UPDATE FOR A REVIVAL
Since Franklin Gothic has been a staple of newspaper and publication design for decades, it is only natural that Berlow would want to add this family to the Font Bureau offering. The design could
have started from scratch, but Berlow figured, “Why start from a
blank screen when you can build on an established foundation?”
He decided to approach ITC to determine if it was interested in a
reinterpretation of its version of Franklin Gothic.
ITC Franklin Display is soon to be released jointly from Font Bureau and ITC, complete with biform characters (e.g., Fretboard and Scavenging church jumple sale).

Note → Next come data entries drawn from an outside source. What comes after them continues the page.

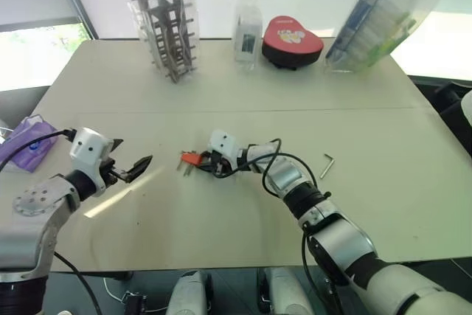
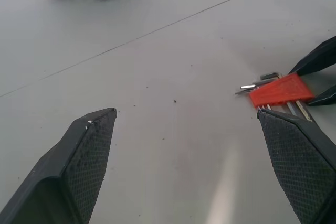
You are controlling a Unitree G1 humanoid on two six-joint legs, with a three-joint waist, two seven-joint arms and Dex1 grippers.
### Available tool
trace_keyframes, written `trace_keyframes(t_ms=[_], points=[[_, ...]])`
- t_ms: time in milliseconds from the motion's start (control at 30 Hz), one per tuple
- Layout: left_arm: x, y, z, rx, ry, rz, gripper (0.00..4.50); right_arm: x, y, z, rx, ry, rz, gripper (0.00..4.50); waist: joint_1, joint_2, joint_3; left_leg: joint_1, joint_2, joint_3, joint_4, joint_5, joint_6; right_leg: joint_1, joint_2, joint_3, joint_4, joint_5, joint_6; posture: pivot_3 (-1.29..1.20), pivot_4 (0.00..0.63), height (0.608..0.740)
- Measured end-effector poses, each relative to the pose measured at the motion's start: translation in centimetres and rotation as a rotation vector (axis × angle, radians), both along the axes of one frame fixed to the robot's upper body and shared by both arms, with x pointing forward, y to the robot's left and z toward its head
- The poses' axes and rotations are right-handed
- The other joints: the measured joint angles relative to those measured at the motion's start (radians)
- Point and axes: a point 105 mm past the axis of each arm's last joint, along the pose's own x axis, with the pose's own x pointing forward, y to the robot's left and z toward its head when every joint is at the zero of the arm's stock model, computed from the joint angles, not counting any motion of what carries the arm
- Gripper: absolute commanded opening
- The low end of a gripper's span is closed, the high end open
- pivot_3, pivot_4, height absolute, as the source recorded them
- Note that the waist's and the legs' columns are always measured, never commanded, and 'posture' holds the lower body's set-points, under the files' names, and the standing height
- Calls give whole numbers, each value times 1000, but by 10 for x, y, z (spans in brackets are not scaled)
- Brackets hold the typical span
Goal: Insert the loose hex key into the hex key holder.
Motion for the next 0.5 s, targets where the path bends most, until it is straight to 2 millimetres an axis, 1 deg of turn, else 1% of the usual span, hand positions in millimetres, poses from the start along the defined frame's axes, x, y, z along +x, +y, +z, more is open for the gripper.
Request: trace_keyframes(t_ms=[33, 100, 133, 233, 333, 400, 500], points=[[0, -1, 0, -2, -1, -3, 4500, 0, -1, 2, -4, -36, 3, 991, 2, 0, 0, 0, 0, 0, 0, 0, 0, 0, 0, 0, 0, 0, 0, 0, 150, 740], [4, -5, 4, -6, -15, -19, 4500, 0, -12, 4, -24, -146, 4, 991, 12, 0, 0, -2, -1, 0, 0, 0, 0, -1, -1, 0, 0, 0, 0, 0, 150, 740], [6, -9, 7, -8, -24, -35, 4500, 0, -23, 7, -37, -231, 1, 991, 22, 0, 0, -3, -1, 0, 0, 0, 0, -1, -1, 0, -1, 0, 0, 0, 150, 740], [12, -17, 13, -31, -36, -71, 4500, -2, -41, 17, -85, -412, 8, 991, 28, -1, 1, -4, -2, 1, 1, 1, -1, -2, -1, 0, -2, 0, 0, 0, 150, 740], [18, -36, 27, -111, -49, -169, 4500, -4, -59, 43, -149, -674, 35, 991, 25, -1, 1, -5, -2, 3, 1, 1, -2, -4, -1, 0, -2, 0, 0, 0, 150, 740], [22, -58, 42, -192, -55, -286, 4500, -6, -74, 67, -195, -879, 56, 991, 29, -1, 2, -6, -2, 2, 1, 1, -2, -4, -1, 0, -2, 0, 1, 0, 150, 740], [23, -82, 63, -264, -62, -429, 4500, -10, -87, 105, -199, -1114, 64, 991, 21, -3, 3, -5, -1, 3, 0, 1, -3, -4, 0, 0, -2, 0, 1, 0, 150, 740]])
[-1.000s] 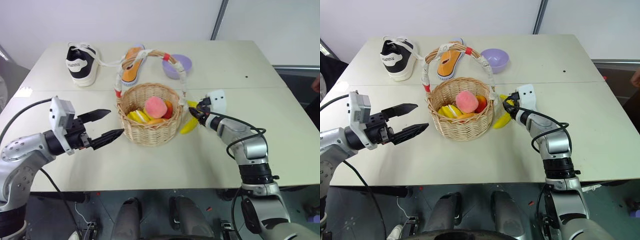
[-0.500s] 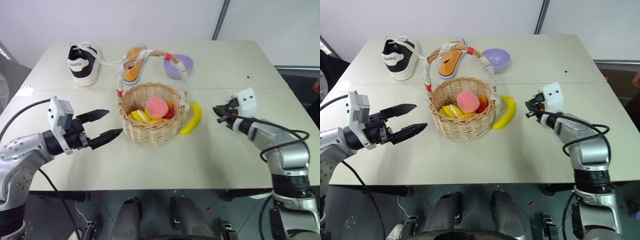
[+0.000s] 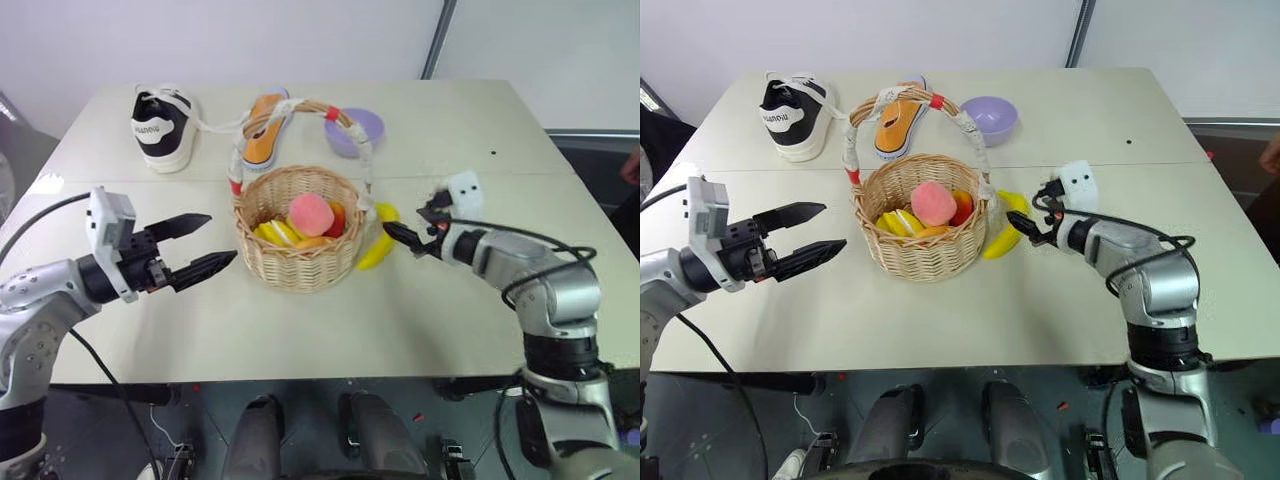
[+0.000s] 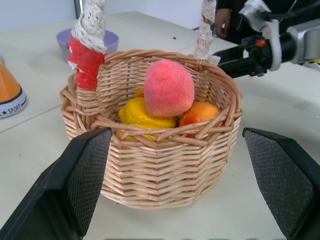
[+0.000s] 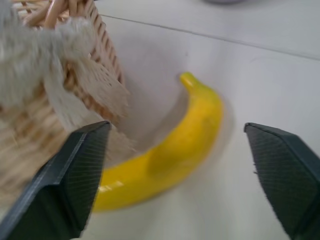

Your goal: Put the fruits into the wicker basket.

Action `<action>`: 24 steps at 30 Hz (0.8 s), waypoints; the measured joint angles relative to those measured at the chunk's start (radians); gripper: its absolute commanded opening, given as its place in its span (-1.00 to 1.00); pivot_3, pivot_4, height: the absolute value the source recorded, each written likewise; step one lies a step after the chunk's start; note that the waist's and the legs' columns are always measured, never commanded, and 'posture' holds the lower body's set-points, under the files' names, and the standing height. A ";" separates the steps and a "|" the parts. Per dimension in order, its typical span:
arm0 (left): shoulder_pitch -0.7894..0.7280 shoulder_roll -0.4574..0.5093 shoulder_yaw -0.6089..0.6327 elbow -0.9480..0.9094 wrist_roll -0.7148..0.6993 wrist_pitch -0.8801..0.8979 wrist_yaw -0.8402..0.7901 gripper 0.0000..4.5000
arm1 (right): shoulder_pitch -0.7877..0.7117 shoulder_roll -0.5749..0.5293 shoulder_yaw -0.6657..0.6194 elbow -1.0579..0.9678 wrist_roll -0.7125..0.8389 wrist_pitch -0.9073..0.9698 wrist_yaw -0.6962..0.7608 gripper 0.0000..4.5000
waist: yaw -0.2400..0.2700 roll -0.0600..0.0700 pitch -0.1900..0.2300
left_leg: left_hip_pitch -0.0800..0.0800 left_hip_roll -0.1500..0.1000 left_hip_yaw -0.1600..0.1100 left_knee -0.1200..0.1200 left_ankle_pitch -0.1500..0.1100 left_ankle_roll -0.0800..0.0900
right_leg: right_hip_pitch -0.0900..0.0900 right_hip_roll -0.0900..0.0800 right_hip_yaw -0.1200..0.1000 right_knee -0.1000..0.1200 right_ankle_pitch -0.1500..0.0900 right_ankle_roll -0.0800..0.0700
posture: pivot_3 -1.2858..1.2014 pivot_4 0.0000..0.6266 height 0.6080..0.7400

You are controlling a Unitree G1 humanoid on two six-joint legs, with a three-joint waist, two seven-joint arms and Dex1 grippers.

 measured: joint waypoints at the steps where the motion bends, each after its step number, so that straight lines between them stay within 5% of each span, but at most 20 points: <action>1: 0.001 0.000 0.000 -0.006 -0.003 0.000 0.001 1.00 | -0.031 0.037 -0.017 0.000 0.003 0.056 -0.038 0.99 | 0.000 0.000 0.000 | 0.000 0.000 0.000 0.000 0.000 0.000 | 0.000 0.000 0.000 0.000 0.000 0.000 | 0.03 -0.52 1.00; 8: 0.000 -0.012 0.001 -0.037 -0.039 0.000 0.012 1.00 | -0.135 0.168 -0.068 0.051 -0.072 0.274 -0.234 0.99 | 0.004 0.000 0.000 | -0.001 0.000 0.000 0.000 0.000 0.000 | -0.001 -0.001 0.000 -0.001 0.000 0.000 | 0.03 -0.52 1.00; 18: 0.000 -0.018 -0.001 -0.051 -0.050 -0.004 0.027 1.00 | -0.177 0.280 -0.170 0.073 -0.121 0.411 -0.295 0.99 | -0.003 0.001 0.000 | -0.001 0.000 0.000 -0.001 0.000 0.000 | -0.001 0.000 0.000 0.000 0.000 0.000 | 0.03 -0.52 1.00; 22: -0.010 -0.021 -0.016 -0.051 -0.049 -0.012 0.027 1.00 | -0.192 0.336 -0.218 0.108 -0.135 0.420 -0.307 0.43 | -0.003 0.001 0.000 | -0.001 0.000 0.000 -0.001 0.000 0.000 | -0.001 0.000 0.000 0.000 0.000 0.000 | 0.03 -0.52 1.00; 24: -0.013 -0.027 -0.020 -0.050 -0.049 -0.022 0.027 1.00 | -0.199 0.364 -0.248 0.128 -0.148 0.417 -0.315 -0.10 | -0.003 0.001 0.000 | -0.001 0.000 0.000 -0.001 0.000 0.000 | -0.001 0.000 0.000 0.000 0.000 0.000 | 0.03 -0.52 1.00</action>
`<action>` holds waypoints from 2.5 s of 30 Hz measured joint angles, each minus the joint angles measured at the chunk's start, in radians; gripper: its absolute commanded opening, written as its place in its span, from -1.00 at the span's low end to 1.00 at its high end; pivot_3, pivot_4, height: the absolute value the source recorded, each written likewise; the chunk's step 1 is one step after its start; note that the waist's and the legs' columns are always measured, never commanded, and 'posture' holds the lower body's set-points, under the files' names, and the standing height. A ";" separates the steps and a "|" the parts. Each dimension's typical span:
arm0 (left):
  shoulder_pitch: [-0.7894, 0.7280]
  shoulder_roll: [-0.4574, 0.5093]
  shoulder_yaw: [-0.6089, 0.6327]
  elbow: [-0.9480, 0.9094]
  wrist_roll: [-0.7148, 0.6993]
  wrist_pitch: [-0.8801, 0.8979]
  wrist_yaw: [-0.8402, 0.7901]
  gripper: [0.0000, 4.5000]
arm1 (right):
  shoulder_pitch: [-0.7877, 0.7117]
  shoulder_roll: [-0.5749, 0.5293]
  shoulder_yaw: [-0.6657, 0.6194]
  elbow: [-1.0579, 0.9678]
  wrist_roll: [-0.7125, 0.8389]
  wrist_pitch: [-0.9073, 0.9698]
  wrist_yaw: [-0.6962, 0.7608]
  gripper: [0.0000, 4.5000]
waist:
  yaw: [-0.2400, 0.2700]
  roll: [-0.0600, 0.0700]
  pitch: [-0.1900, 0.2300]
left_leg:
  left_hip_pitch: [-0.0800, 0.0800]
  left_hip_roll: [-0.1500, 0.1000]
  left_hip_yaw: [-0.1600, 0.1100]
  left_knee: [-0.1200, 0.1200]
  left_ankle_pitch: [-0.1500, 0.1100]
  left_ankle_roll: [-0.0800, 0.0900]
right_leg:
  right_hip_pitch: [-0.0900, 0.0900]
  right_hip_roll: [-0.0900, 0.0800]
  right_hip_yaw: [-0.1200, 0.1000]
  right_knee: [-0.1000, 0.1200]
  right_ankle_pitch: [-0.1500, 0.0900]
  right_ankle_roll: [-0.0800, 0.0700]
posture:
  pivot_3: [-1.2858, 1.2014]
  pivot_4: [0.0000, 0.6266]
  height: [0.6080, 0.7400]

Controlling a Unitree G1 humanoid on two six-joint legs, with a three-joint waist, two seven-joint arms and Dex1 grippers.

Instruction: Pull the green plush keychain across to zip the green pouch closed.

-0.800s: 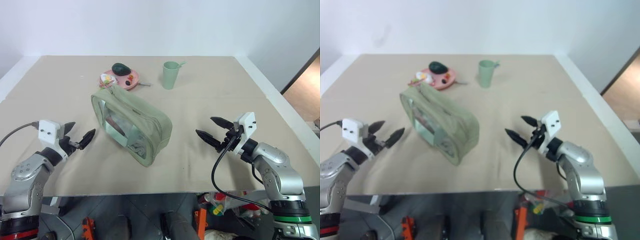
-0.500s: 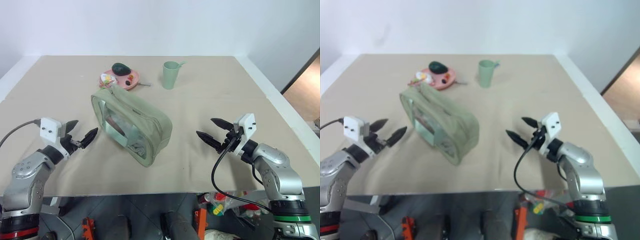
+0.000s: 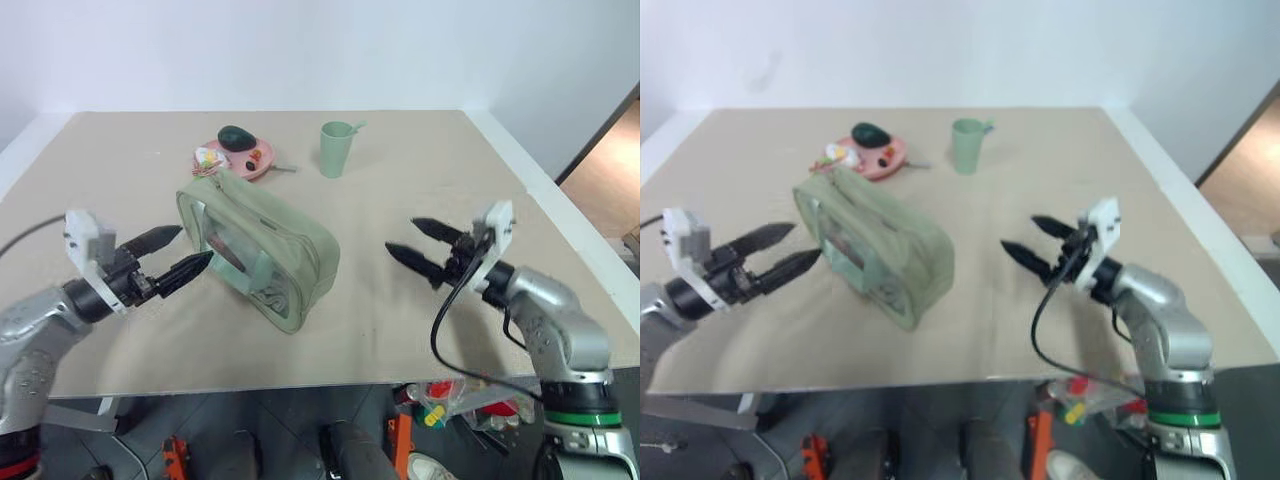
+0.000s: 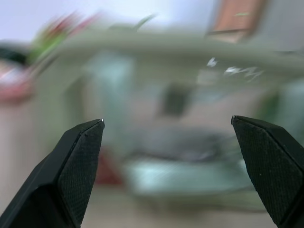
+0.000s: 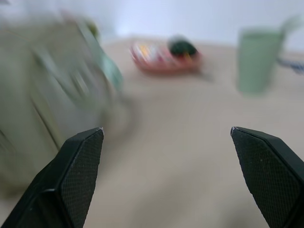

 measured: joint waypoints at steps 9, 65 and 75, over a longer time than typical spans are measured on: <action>-0.029 0.080 -0.103 -0.089 -0.011 0.033 -0.086 0.97 | -0.137 0.090 0.248 0.000 -0.059 0.051 0.031 0.97 | 0.002 0.000 0.000 | -0.001 0.001 -0.001 0.000 0.000 0.000 | -0.001 0.001 -0.001 0.000 -0.001 -0.002 | 0.03 -0.52 1.00; -0.105 -0.007 -0.296 -0.125 0.064 0.031 -0.060 1.00 | -0.006 -0.061 -0.004 -0.252 0.024 0.175 0.066 0.94 | -0.001 0.003 0.002 | 0.001 0.000 -0.001 0.001 -0.001 0.000 | -0.001 0.002 0.000 0.004 -0.001 -0.002 | 0.03 -0.52 1.00; -0.149 -0.001 -0.327 -0.126 0.087 0.034 -0.078 1.00 | -0.004 -0.032 0.116 -0.200 -0.087 0.086 -0.008 0.84 | 0.000 0.003 0.002 | 0.000 -0.003 -0.001 0.003 0.000 0.000 | 0.000 0.000 0.002 0.003 0.000 -0.001 | 0.03 -0.52 1.00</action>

ITC’s Franklin Gothic was originally released as two designs:
one for display setting and one for text. Early digital interpretations,
however, were developed as “text/display” solutions. This is
a nice idea that provides for the same fonts to be used from tiny 6-
point to billboard-sized letters. The problem with this idea is that
it almost always compromises the typeface design, limiting its
level of performance at any given size.
Font Bureau’s proposal was straightforward yet all encompassing:
“Let us rework the ITC Franklin Gothic family, enlarge it
into separate text and display designs, then let us also offer it as
part of our library.” ITC saw the obvious value in the collaboration.
Work began early in 2004.
The project was supposed to end with the release of new text
and display designs the following year. Like so many design projects,
however, the ITC Franklin venture became much bigger, more
complicated, and more time consuming than originally intended.
Both Font Bureau and ITC hope to make the completed display
designs available in 2006. According to Berlow, “the text weights
should be done before tourists return to the Vineyard next year.”
ITC Franklin illustration, with New ITC Franklin Display at left and ITC Franklin Gothic at right. Berlow redesigned many aspects of Gothic so that it would be optimized for display.
Berlow lived and worked in the trailer at the back of his property
for several months. The house is now complete, and when he
is not walking his dogs on the beach or exploring the back roads of
the Vineyard in his pickup truck, he is in his studio happily drawing
new typeface designs.
A DIFFERENT KIND OF APPRENTICESHIP
As business developed, Berlow grew the Font Bureau staff in a somewhat
unusual way. Most of the designers that came to Font Bureau were young,
and several were fresh out of college. Berlow hired them on a freelance basis
and paid them in computers and cash. The idea was that the designers
work at Font Bureau for a couple of years, learning the business and collaborating
with the likes of Berlow and Matthew Carter on design projects.
When the employees became proficient, they could take their computers
and start their own business with the guarantee of a year’s worth of design
work from Font Bureau. Several typeface designers began their career
with work and a computer provided by Font Bureau.